Watch out for curbs! Like if you are going to park next to a curb and you have someone in the car with you, have them get out either before you park or before you air out. Most times the passenger isn't going to realize how low the car is and will smash the door into a curb. Same goes for the driver! Either don't park next to curbs, or be VERY careful when you get out. 
:thumbup::thumbup:


----------



## ParkeR32 (Mar 22, 2012)

ItsADiesel said:


> Watch out for curbs! Like if you are going to park next to a curb and you have someone in the car with you, have them get out either before you park or before you air out.
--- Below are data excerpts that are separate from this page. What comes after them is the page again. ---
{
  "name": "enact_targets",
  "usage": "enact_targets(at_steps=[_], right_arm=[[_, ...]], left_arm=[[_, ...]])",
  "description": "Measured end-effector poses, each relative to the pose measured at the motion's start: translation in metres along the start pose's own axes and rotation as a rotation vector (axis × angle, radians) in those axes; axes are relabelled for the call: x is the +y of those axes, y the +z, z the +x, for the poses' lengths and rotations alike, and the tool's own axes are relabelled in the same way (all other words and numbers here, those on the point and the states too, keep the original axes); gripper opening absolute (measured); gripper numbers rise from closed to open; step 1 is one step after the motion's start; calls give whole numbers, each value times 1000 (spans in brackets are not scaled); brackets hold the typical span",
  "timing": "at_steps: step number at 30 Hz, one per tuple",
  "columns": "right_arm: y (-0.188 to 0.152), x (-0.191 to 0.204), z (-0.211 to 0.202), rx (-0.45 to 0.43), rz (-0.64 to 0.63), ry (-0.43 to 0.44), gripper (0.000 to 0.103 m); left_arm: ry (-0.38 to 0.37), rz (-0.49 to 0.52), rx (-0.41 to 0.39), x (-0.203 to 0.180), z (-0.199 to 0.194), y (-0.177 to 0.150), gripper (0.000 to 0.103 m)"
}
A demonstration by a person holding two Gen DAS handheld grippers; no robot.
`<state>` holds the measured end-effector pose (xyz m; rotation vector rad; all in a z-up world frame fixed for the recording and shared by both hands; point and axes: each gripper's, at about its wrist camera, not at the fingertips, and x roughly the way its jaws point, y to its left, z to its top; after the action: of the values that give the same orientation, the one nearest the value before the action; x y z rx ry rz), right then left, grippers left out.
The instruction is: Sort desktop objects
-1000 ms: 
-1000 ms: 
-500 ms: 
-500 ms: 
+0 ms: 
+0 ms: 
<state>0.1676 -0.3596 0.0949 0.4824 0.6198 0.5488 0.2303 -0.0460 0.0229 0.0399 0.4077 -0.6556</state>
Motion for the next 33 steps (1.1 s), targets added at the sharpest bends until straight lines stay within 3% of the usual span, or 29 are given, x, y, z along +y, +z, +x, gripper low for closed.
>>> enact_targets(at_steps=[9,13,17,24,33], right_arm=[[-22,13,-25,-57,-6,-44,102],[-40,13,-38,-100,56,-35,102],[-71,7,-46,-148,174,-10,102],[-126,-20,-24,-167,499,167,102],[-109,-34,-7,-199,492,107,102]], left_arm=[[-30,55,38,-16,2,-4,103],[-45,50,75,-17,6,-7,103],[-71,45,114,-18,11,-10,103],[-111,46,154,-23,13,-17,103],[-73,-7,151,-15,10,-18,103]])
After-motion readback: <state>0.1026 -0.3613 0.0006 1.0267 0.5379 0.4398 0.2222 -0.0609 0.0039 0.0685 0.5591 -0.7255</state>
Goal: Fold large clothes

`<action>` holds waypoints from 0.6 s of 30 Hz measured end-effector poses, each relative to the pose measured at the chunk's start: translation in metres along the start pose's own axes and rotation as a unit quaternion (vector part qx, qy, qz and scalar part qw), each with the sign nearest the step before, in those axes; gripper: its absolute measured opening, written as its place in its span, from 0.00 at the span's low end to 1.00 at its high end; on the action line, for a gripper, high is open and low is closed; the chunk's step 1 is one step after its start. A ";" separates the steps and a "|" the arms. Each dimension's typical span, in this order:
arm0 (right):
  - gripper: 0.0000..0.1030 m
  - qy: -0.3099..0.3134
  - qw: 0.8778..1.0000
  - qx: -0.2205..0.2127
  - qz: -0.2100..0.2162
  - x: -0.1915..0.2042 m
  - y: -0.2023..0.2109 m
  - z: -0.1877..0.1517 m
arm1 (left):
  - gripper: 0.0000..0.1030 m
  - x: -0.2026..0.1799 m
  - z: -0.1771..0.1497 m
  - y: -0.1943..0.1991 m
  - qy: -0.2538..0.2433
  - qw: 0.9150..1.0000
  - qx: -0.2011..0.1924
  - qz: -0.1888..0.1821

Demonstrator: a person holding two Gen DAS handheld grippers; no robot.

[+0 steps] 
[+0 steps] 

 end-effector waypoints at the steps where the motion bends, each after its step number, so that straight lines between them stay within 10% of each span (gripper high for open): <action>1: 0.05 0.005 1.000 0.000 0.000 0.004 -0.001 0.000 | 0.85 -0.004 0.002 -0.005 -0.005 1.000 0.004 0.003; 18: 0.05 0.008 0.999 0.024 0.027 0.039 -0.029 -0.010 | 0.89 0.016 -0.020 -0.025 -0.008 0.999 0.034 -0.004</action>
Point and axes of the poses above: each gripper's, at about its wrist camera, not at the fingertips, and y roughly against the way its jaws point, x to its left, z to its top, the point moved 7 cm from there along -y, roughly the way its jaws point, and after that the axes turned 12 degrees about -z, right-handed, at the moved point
Most times the passenger isn't going to realize how low the car is and will smash the door into a curb. Same goes for the driver! Either don't park next to curbs, or be VERY careful when you get out.
> :thumbup::thumbup:


 Yeah i was thinking about this the other day when i noticed my door barely cleared the curb lol. luckily once i have bags ill actually be able to park in my driveway instead of leaving her out in the street but ill try to keep that in mind when im parking anywhere near curbs:thumbup:


----------



## crispy21 (Mar 26, 2012)

Also, its good to have an emergency kit with you. Extra air line, unions, fuse, fittings, teflon tape, extra relay. I gotta get some extra stuff to make one


----------



## ParkeR32 (Mar 22, 2012)

crispy21 said:


> Also, its good to have an emergency kit with you. Extra air line, unions, fuse, fittings, teflon tape, extra relay. I gotta get some extra stuff to make one


 i know bag riders makes an emergency air kit its somewhere around $50. if youve seen it before do you think that it is something i should get?


----------



## crispy21 (Mar 26, 2012)

Yea def, maybe not the exact kit but its good to have extra stuff on hand in case something goes wrong.


----------



## ParkeR32 (Mar 22, 2012)

Alright thanks for the help dude :thumbup:


----------



## ParkeR32 (Mar 22, 2012)

Alright well i dropped her off yesterday for everything to get installed. Lets hope everything goes well once i get her back! :laugh: :thumbup:


----------



## MechEngg (Jan 13, 2009)

What did you end up going with for all your components and why? :thumbup:


----------



## ParkeR32 (Mar 22, 2012)

MechEngg said:


> What did you end up going with for all your components and why? :thumbup:


 Got air lift front and rears and the autopilot v2 management. I got the kit from the bag riders booth at waterfest. And to be honest i pretty much just went to every booth that had kits at waterfest and talked to them and then decided that i would like this one the best and it had a decent price


----------



## MechEngg (Jan 13, 2009)

ParkeR32 said:


> Got air lift front and rears and the autopilot v2 management. I got the kit from the bag riders booth at waterfest. And to be honest i pretty much just went to every booth that had kits at waterfest and talked to them and then decided that i would like this one the best and it had a decent price


 Good choices :thumbup: 

It seems like you at least made an informed decision which is what counts


----------



## ParkeR32 (Mar 22, 2012)

MechEngg said:


> Good choices :thumbup:
> 
> It seems like you at least made an informed decision which is what counts


 yup:thumbup: and i talked to the guy that was doing the install before i bought anything to see what he recommended. now i just cant wait to see it!


----------



## MechEngg (Jan 13, 2009)

ParkeR32 said:


> yup:thumbup: and i talked to the guy that was doing the install before i bought anything to see what he recommended. now i just cant wait to see it!


 V2 is just the easiest, fastest and cheapest to install :laugh:


----------



## ParkeR32 (Mar 22, 2012)

Yea thats what ive heard. he was pretty happy that i went with that to make his life easier haha and i like how it has all the presets and the rise on start


----------